Меченый застыл в седле. Ошарашенный и почему-то испуганный. Показалось — пропустил нечто очень-очень важное. А Затея отпустила руку и остановилась.
Ултен осенил девушку крестным знамением, начал бормотать молитву, слов которой ни одному словену не понять.
Отряд удалялся, а синеглазая Затея всё стояла посреди дороги, даже не пыталась вытирать горькие слёзы. И точно знала — вместе с Розмичем из её жизни уходит счастье. Нет его больше и уже не будет. Никогда.
Всё кончено!
Четырнадцать лет в слезах и беспрерывных молитвах, четырнадцать лет жгучей боли, расколовшей душу на тысячи крошечных черепков. Надежды стёрты в пыль. Любовь… а была ли она? Нет, нет и нет. Любви не было! Только мечты — бесплотные, несбыточные. Но злая Славия отняла даже их. Ничего не оставила. Пусто.
«Господи, мой боже! Почему так больно?! — беззвучно вопрошала Риона, прижимая руки к груди. — Господи, Всевышний! Почему ты не спас, не помог, не вразумил? Почему молчал, когда просила ответить? Почему молчишь и теперь?

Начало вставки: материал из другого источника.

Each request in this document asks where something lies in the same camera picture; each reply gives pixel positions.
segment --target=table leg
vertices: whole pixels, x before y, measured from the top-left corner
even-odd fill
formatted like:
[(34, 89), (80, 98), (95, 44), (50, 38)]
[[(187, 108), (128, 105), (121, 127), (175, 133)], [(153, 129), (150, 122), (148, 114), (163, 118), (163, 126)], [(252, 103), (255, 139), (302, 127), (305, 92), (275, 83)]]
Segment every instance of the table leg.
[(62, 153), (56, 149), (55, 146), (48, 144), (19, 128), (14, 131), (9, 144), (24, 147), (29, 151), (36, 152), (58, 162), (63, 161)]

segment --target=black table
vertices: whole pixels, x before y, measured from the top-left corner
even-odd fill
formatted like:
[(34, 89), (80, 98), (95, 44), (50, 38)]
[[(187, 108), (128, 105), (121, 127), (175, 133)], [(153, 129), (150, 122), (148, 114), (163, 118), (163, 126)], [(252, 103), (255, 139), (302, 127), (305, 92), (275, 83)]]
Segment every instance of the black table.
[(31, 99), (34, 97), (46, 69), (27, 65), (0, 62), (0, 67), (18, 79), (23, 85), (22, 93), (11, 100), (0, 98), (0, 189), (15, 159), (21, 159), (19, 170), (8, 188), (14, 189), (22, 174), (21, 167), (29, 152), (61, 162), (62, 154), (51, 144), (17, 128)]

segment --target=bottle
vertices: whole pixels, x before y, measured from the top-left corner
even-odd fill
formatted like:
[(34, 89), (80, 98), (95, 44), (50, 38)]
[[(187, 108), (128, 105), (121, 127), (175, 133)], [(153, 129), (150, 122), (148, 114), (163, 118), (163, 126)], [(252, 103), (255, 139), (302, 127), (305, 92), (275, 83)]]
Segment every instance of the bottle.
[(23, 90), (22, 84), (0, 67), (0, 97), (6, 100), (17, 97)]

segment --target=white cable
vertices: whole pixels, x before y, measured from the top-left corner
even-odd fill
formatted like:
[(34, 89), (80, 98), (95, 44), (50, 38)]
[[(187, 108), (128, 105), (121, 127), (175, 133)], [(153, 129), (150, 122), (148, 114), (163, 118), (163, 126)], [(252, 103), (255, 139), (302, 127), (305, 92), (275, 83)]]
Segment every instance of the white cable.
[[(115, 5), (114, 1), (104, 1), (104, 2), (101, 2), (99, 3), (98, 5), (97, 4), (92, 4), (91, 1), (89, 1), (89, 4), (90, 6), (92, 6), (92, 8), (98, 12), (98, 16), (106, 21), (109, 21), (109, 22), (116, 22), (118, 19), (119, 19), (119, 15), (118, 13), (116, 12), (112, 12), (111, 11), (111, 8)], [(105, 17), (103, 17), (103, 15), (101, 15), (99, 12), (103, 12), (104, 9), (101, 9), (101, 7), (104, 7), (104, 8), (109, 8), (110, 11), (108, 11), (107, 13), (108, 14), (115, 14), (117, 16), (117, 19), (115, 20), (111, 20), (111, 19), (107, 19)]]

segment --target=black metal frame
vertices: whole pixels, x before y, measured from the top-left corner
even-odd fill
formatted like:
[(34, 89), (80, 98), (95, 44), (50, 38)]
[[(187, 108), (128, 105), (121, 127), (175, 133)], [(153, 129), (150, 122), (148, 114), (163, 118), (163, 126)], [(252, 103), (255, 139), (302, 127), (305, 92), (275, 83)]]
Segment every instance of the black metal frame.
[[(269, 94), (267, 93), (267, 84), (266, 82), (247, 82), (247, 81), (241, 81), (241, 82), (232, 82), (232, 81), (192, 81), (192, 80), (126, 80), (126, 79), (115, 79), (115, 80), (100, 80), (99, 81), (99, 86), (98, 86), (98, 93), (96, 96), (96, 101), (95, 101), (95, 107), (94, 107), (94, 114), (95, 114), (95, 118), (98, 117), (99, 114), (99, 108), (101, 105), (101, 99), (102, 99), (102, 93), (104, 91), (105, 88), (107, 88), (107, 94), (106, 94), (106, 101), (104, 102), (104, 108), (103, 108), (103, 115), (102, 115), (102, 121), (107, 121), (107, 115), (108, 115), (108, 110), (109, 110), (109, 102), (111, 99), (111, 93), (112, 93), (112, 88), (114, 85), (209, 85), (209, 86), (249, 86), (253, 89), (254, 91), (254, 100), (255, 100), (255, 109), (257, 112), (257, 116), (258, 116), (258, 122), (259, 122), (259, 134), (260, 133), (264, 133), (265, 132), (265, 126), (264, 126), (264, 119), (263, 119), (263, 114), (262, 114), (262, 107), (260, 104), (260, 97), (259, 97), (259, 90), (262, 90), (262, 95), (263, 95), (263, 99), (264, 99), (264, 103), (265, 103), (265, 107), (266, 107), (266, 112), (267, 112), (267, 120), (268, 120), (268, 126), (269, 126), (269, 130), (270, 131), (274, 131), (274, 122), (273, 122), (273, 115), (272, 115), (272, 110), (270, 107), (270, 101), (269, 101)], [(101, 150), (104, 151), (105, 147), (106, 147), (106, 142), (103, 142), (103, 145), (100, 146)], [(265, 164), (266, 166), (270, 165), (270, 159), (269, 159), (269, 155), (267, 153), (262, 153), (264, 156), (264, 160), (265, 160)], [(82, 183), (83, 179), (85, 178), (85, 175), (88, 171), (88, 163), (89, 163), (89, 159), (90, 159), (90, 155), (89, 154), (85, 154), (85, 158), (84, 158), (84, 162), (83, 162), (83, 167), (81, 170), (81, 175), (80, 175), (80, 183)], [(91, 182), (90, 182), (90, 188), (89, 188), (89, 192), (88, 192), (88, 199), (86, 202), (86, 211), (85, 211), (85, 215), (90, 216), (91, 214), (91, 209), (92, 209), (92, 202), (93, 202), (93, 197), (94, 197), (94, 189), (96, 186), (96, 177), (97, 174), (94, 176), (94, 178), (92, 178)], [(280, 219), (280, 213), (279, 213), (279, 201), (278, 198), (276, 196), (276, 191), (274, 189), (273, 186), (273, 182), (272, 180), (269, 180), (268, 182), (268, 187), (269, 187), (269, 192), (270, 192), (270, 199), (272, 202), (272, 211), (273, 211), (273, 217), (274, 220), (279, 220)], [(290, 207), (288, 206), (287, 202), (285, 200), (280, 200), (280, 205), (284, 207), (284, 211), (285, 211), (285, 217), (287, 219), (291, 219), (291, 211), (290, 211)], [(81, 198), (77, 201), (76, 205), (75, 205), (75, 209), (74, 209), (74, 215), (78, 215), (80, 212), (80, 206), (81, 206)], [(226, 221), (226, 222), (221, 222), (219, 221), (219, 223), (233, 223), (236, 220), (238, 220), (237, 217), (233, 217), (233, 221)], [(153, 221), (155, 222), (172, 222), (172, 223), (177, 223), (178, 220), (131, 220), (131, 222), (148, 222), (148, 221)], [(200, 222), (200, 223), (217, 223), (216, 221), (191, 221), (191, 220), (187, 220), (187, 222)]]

Великий… Вседержитель! Господи, он убьёт меня! В нём не осталось ни капли добра! Он зарежет, как безмолвную овцу, а его златовласая жена будет топтать моё тело и смеяться! Велит скормить моё мясо рабам, а кости отдаст псам! Почему так случилось, Господи?
Я была верна Тебе! Все эти годы! Четырнадцать неимоверно долгих лет жила добровольной затворницей, чтобы не видеть бесовских плясок, не слышать бесовских речей. Я молилась Тебе, Господи, когда мой муж справлял дикие обряды, резал пленных на алтарях своих богов!
Я могла выйти к людям, принять их веру и стать настоящей королевой, но я осталась верна Тебе! Муж презирает меня за эту верность, слышишь?! Все эти годы он унижал, топтал, поноси́л грязными словами… лишь за то, что не принимаю его лживых богов… Господи, чем же я заслужила такие испытания?
Гордыня? Да, я была горда. Но я — дочь короля, а не безмолвная пастушка!
Алчность? Можно ли назвать алчной ту, коей самим Богом велено носить золото и шелка? Я жена короля-варвара!
Ревность? Но разве зазорно жаждать того, кто поклялся быть твоим до скончания дней? Разве зазорно плакать, зная, что в твою постель явился осквернённым? Господи, ты всемогущ и всевидящ! Ты видел бесовские оргии моего мужа, так неужели осуждаешь эту ревность? Господи!»
Риона сделала несколько шагов и, обессилев, рухнула на укрытую шкурами лавку.
Нет! Она не плакала — долгие годы, проведённые в этой забытой Богом земле, навсегда иссушили глаза. Горе не туманило разум, не дарило благословенного беспамятства — она перенесла слишком много, перешагнула черту, за которой не найти забытья. Когда будут резать на куски, ум всё равно останется ясным.
— Мама?
Удивлённый голосок дочери вывел из оцепенения не хуже звонкой пощёчины.
Риона протянула руки, заключила в объятьях кинувшуюся к ней девчушку.
— Мэлиса… — прошептала она.
«Господи! Господи, взгляни на это дитя! Что станет с Мэлисой [47], когда жестокий Одд расправится с моим телом? Он не пощадит дочь! Заставит ту, которую я воспитала в любви к Тебе, справлять требы чужим богам! Он иссечёт её душу, низвергнет в самый Ад!»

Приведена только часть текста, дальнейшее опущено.